In June 2015, amidst soaring temperatures, severe electricity, and water shortages, hundreds collapsed on the streets in Karachi. Emergency wards, morgues, and graveyards became full. Drawing on environmental media studies, infrastructure studies, and urban studies, the 2015 Karachi heatwave created, what I call, “a thermal ecology” that encapsulates shifting material, geophysical, cultural phenomena that comprise life inside a heatwave. I demonstrate that the thermal ecology reconstitutes mediation, as relationships between media forms, systems, and cultures reorganize in response to ubiquitous heat. I examine three instances of such thermal mediation: first, a media assemblage of citizen-led media activism disseminated through public and corporate media platforms; second, a data computation-driven urban governance plan to tackle future heatwaves; and, third, a community-based visual media art project, Of Struggle, which documents and intervenes against the violent loss of human, nonhuman life from urban development. While recent scholarship attends to the tremendous heat expended by digital media, this paper examines the thermal ecology as it conditions forms of mediation, and the social and ecological lifeworlds within which these are embedded. It argues that the thermal ecology – its media actions, governance, imaginaries – need urgent examination as excessive, violent heat is an ongoing condition and marked future for all.

Dr. Ayesha Omer is an Assistant Professor of digital futures at York University, Canada. In 2025-26, she is a Member of the School of Social Science at the Institute for Advanced Study (IAS) in Princeton, USA. Dr. Omer studies the relationships between media technologies, political sovereignty, and the climate crisis. While at the IAS, she is completing her book manuscript, Networks of Dust: Media Technologies and Environments of the China-Pakistan Economic Corridor, which examines dust as the materiality and mediation of infrastructural intervention in indigenous environments, through an ethnography of Chinese digital logistics, energy, and communications infrastructure in Pakistan's borderlands.

Sounding Ocean Heat

Talk by John Shiga

This talk examines the entanglement of sound, heat, and colonial power in the scientific practice of acoustic tomography (AT), a technique developed in the 1970s to measure ocean warming by transmitting sound through the deep sound channel. I will trace how experiments such as the Heard Island Feasibility Test (1991) and the Acoustic Thermometry of Ocean Climate project (1996–2006) adapted Cold War ocean surveillance systems for use in climate science, recasting them as tools for measuring and visualizing ocean heat. This "peaceful" use of Cold War military infrastructure extended imperial images of ocean space as "oceanus nullius" (an empty, transparent medium for the projection of power) into technoscientific imaginaries of climate futures, and simultaneously obscured the ocean’s sonic density and legitimated extractive, military, and colonial projects.
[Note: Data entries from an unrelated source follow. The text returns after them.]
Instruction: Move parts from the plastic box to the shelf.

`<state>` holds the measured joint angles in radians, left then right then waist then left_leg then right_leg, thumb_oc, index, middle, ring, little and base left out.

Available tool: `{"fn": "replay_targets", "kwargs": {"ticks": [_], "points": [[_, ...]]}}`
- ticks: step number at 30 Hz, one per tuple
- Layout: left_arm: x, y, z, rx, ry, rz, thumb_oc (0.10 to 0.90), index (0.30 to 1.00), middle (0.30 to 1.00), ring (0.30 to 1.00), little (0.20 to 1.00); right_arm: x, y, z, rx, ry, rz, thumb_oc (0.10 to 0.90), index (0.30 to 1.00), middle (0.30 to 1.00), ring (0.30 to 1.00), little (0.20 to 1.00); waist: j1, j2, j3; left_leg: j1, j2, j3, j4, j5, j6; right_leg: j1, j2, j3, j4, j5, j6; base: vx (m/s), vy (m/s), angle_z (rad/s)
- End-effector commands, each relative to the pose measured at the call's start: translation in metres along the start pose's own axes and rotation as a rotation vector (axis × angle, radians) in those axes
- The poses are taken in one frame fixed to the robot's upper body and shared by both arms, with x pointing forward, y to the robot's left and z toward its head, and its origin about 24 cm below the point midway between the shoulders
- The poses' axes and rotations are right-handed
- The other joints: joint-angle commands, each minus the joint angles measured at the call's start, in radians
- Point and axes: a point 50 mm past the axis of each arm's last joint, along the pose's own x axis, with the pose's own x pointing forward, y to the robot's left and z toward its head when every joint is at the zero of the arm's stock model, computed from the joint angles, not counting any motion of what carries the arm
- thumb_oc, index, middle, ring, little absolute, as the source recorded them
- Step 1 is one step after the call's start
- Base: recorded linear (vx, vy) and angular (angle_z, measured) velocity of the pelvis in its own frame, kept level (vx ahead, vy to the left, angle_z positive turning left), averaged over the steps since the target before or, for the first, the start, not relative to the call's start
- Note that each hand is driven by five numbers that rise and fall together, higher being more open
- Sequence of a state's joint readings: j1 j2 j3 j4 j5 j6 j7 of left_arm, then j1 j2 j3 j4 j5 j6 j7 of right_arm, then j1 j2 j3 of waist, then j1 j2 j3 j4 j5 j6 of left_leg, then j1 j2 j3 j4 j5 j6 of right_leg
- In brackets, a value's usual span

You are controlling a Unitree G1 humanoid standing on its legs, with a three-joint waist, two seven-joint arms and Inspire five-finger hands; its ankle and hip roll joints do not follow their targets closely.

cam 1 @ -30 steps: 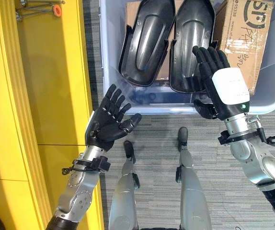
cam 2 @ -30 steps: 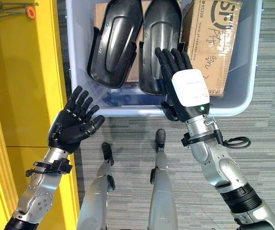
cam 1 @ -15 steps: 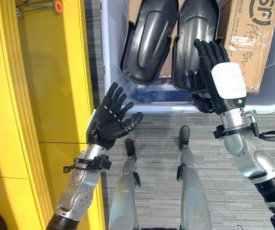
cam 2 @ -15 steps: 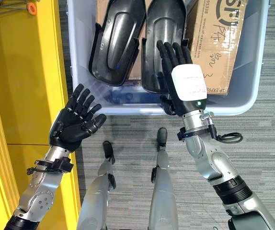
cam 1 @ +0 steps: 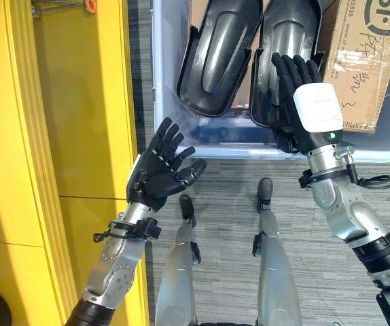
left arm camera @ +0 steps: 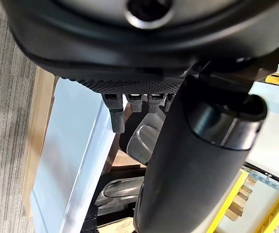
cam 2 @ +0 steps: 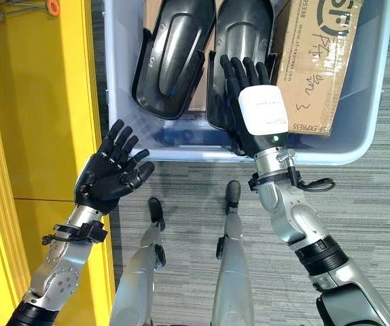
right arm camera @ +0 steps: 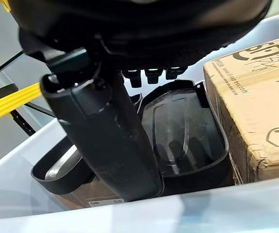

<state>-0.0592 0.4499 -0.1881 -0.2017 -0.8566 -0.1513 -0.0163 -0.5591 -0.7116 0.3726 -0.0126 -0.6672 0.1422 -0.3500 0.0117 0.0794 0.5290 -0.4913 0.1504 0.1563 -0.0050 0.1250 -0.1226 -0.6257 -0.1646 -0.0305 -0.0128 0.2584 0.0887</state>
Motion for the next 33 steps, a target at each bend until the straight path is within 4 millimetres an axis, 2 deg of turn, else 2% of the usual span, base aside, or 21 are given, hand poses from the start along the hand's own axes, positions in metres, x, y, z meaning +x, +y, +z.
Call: {"fn": "replay_targets", "kwargs": {"ticks": [1,12,22,33], "points": [[-0.002,-0.016,0.011,0.015,-0.065,-0.102,0.9,1.0,1.0,1.0,1.0,0.012,-0.017,0.016,-0.048,-0.104,-0.12,0.9,1.0,1.0,1.0,1.0,-0.011,0.033,-0.009,-0.085,-0.022,-0.002,0.067,-0.005,0.049,0.003,-0.044,-0.089,0.15,-0.191,-0.015,0.0,0.0,0.0],[-0.001,-0.019,0.007,0.004,-0.065,-0.107,0.9,1.0,1.0,1.0,1.0,0.013,-0.003,0.016,0.04,0.0,-0.104,0.9,1.0,1.0,1.0,1.0,-0.009,0.05,-0.009,-0.08,-0.027,0.002,0.054,0.003,0.049,-0.006,-0.046,-0.084,0.154,-0.189,-0.018,0.0,0.009,0.0],[0.0,-0.026,-0.001,-0.026,-0.055,-0.132,0.9,1.0,1.0,1.0,1.0,0.008,0.025,0.022,0.144,0.105,-0.048,0.9,1.0,1.0,1.0,1.0,-0.009,0.074,-0.009,-0.08,-0.034,0.009,0.057,0.002,0.051,-0.022,-0.05,-0.074,0.165,-0.189,-0.021,0.0,0.007,0.0],[0.002,-0.028,-0.004,-0.026,-0.055,-0.142,0.9,1.0,1.0,1.0,1.0,0.01,0.038,0.04,0.024,0.033,0.033,0.9,1.0,1.0,1.0,1.0,-0.001,0.082,-0.009,-0.084,-0.034,0.006,0.06,0.005,0.051,-0.03,-0.054,-0.076,0.174,-0.187,-0.02,0.0,0.0,0.0]]}}
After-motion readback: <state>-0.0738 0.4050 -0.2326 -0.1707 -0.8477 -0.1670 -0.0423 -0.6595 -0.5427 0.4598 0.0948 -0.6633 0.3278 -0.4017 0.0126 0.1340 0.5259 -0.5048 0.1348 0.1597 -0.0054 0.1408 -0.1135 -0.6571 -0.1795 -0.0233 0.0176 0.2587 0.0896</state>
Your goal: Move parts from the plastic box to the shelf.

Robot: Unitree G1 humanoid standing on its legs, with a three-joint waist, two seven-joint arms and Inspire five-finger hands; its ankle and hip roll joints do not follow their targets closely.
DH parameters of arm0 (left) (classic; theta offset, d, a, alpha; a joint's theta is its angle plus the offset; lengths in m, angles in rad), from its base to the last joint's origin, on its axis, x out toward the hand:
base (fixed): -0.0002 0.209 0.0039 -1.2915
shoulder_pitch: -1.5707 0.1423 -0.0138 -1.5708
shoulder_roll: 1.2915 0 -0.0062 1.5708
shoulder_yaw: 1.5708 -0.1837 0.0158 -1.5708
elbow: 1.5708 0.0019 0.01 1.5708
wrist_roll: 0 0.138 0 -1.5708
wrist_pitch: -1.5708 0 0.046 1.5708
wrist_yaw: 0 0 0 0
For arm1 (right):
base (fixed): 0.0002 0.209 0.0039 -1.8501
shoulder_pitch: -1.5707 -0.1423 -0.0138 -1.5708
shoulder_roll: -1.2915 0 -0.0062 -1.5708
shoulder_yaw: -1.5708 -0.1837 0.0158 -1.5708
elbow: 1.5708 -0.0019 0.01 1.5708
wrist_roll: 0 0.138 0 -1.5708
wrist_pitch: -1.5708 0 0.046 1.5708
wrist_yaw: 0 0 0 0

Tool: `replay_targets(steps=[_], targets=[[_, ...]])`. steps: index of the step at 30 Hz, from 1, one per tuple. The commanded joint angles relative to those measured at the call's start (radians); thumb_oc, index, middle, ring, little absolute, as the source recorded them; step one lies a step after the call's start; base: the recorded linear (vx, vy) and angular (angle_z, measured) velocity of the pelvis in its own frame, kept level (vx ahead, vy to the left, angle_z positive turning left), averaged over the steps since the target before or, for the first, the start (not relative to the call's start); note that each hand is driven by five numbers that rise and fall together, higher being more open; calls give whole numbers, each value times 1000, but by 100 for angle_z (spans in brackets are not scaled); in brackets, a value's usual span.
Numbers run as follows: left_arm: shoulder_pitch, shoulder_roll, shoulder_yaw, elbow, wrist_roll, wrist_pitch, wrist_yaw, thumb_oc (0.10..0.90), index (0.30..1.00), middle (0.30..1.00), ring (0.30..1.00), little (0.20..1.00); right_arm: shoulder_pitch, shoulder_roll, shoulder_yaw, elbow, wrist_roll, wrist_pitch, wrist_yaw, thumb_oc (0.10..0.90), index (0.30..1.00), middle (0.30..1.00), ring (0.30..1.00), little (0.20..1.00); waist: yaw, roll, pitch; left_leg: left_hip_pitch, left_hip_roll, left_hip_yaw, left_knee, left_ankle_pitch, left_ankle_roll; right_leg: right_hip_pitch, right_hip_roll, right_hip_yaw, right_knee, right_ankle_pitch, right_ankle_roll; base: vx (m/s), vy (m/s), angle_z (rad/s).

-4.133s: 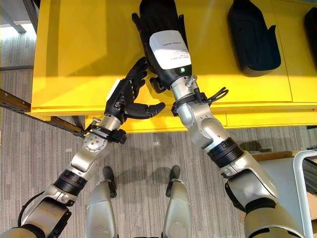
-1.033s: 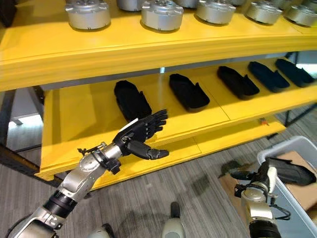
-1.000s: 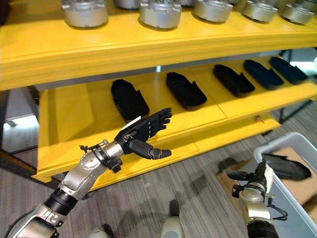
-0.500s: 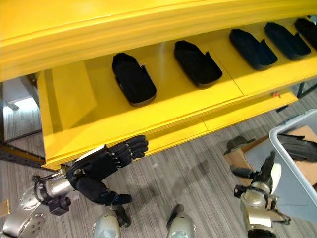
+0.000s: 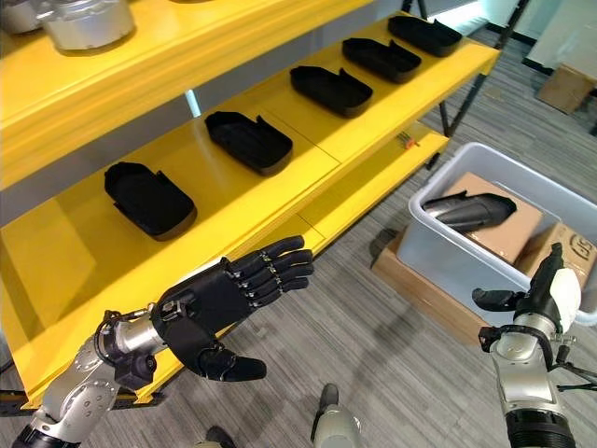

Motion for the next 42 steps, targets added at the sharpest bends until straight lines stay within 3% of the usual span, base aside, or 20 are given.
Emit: replay_targets(steps=[1,3,5,6,8,13,20,24,26,27,28,29,30,31,32,33,34,36,39,42], targets=[[-50,-42,9,-103,-73,-96,54,900,1000,1000,1000,1000,-74,-90,-50,-73,-159,-65,-49,900,1000,1000,1000,1000,-15,-29,-19,-50,58,-45,-11,97,-26,132,-57,-83,-23,-39,55,38,-112,-39],[-62,-52,2,-92,-69,-101,82,900,1000,1000,1000,1000,-50,-96,-53,-89,-267,-74,-58,900,1000,1000,1000,1000,-34,-26,-13,-46,69,-43,-4,106,-34,107,-52,-64,-3,-46,47,38,-77,-40],[-65,-58,-9,-82,-89,-100,112,900,1000,1000,1000,1000,-35,-103,-49,-99,-193,-28,-38,900,1000,1000,1000,1000,-46,-23,-6,-42,80,-37,3,121,-45,94,-48,-53,5,-51,39,28,-69,-32],[-63,-75,-14,-86,-134,-97,163,900,1000,1000,1000,1000,-21,-89,-62,-93,-44,47,2,900,1000,1000,1000,1000,-58,-20,2,-29,85,-23,2,123,-48,80,-47,-49,6,-48,36,-32,-112,-31],[-78,-112,-5,-93,-185,-91,158,900,1000,1000,1000,1000,-4,-60,-92,-64,-43,-9,-25,900,1000,1000,1000,1000,-64,-13,19,-13,75,-24,-19,126,-52,46,-49,-44,14,-36,37,-64,-132,-34],[-84,-121,-9,-78,-75,-118,174,900,1000,1000,1000,1000,10,-34,-106,-112,-36,-12,-27,900,1000,1000,1000,1000,-85,-9,36,0,74,-19,-37,131,-61,3,-48,-40,42,-41,34,-46,-99,-13],[-118,-107,-33,-69,-7,-167,179,900,1000,1000,1000,1000,65,-9,-102,-203,-20,-76,-4,900,1000,1000,1000,1000,-129,9,47,20,83,-15,-58,137,-56,-80,-42,-3,197,-116,7,21,-95,-7],[-141,-108,-37,-72,0,-155,236,900,1000,1000,1000,1000,68,3,-68,-274,-6,-119,33,900,1000,1000,1000,1000,-130,-8,28,29,82,-97,-46,135,-51,-108,-18,36,276,-170,-20,114,-208,-11],[-145,-120,-35,-58,-2,-152,249,900,1000,1000,1000,1000,55,12,-37,-296,5,-142,44,900,1000,1000,1000,1000,-116,-17,14,24,78,-174,-22,149,-54,-104,1,57,258,-168,-29,109,-161,-53],[-131,-132,-14,-52,0,-158,238,900,1000,1000,1000,1000,20,27,13,-313,-27,-158,71,900,1000,1000,1000,1000,-77,-21,1,-22,30,-336,12,149,-24,-98,33,93,204,-131,-43,125,-132,-57],[-122,-135,-8,-53,8,-161,243,900,1000,1000,1000,1000,11,29,26,-315,-32,-160,80,900,1000,1000,1000,1000,-66,-20,-3,-38,4,-388,24,140,-16,-93,44,109,184,-122,-43,174,-127,-103],[-101,-138,4,-58,25,-170,255,900,1000,1000,1000,1000,-9,30,54,-318,-31,-157,96,900,1000,1000,1000,1000,-40,-17,-7,-71,-67,-487,51,109,8,-77,63,144,143,-106,-42,169,-75,-162],[-84,-139,13,-64,34,-170,261,900,1000,1000,1000,1000,-23,32,73,-321,-22,-147,105,900,1000,1000,1000,1000,-20,-15,-9,-98,-116,-535,64,85,29,-62,75,168,106,-89,-40,232,-151,-199],[-60,-143,33,-72,44,-147,257,900,1000,1000,1000,1000,-27,44,83,-321,-17,-131,112,900,1000,1000,1000,1000,0,-16,-13,-128,-165,-538,90,59,51,-26,85,179,52,-71,-36,182,-151,-154],[-55,-145,40,-72,46,-138,251,900,1000,1000,1000,1000,-24,50,80,-321,-15,-131,112,900,1000,1000,1000,1000,4,-16,-16,-133,-172,-524,91,54,55,-14,87,174,35,-65,-34,237,-197,-81],[-53,-146,62,-66,30,-100,207,900,1000,1000,1000,1000,9,88,66,-329,-4,-130,92,900,1000,1000,1000,1000,9,-14,-23,-148,-190,-439,54,52,55,39,86,131,-31,-37,-17,198,-117,-18],[-49,-142,70,-69,18,-88,192,900,1000,1000,1000,1000,25,100,61,-339,7,-127,82,900,1000,1000,1000,1000,12,-14,-24,-156,-198,-407,22,51,55,61,82,116,-53,-28,-8,187,-86,30],[-36,-138,78,-71,6,-79,178,900,1000,1000,1000,1000,55,120,57,-357,38,-131,63,900,1000,1000,1000,1000,26,-16,-24,-195,-204,-387,-24,83,49,105,86,108,-86,-23,-4,181,2,77],[3,-143,91,-73,37,-91,158,900,1000,1000,1000,1000,97,151,62,-379,50,-150,64,900,1000,1000,1000,1000,67,-29,-29,-282,-200,-443,-60,146,36,179,108,132,-114,-41,-15,248,60,26],[30,-148,116,-66,70,-105,135,900,1000,1000,1000,1000,99,165,94,-379,41,-165,96,900,1000,1000,1000,1000,91,-41,-56,-247,-213,-453,-95,106,59,211,116,135,-119,-62,-12,234,151,-59]])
The talk will highlight the dual processes of transduction (converting ocean heat into acoustic signals and visual inscriptions) and substantialization (rendering heat as a bounded, measurable "thing") as central to the work of thermal media in this context whereby the violent and volatile phenomenon of ocean warming is transformed into a measurable and governable object that yields extractable data and generates value. I end by asking how climate futures might change if we treated ocean heat not as an object but as a relation that exposes us to histories of extraction, violence, and multispecies vulnerability.

John Shiga is a Professor in the School of Professional Communication at Toronto Metropolitan University. He also serves as the Director of the Media & Design Innovation PhD program. His research engages with a range of topics including intellectual property, the history of sonic media, environmental media, interspecies communication, ocean sound and Cold War military-science. His current research and creative projects focus on the politics of underwater sound in the context of the Cold War.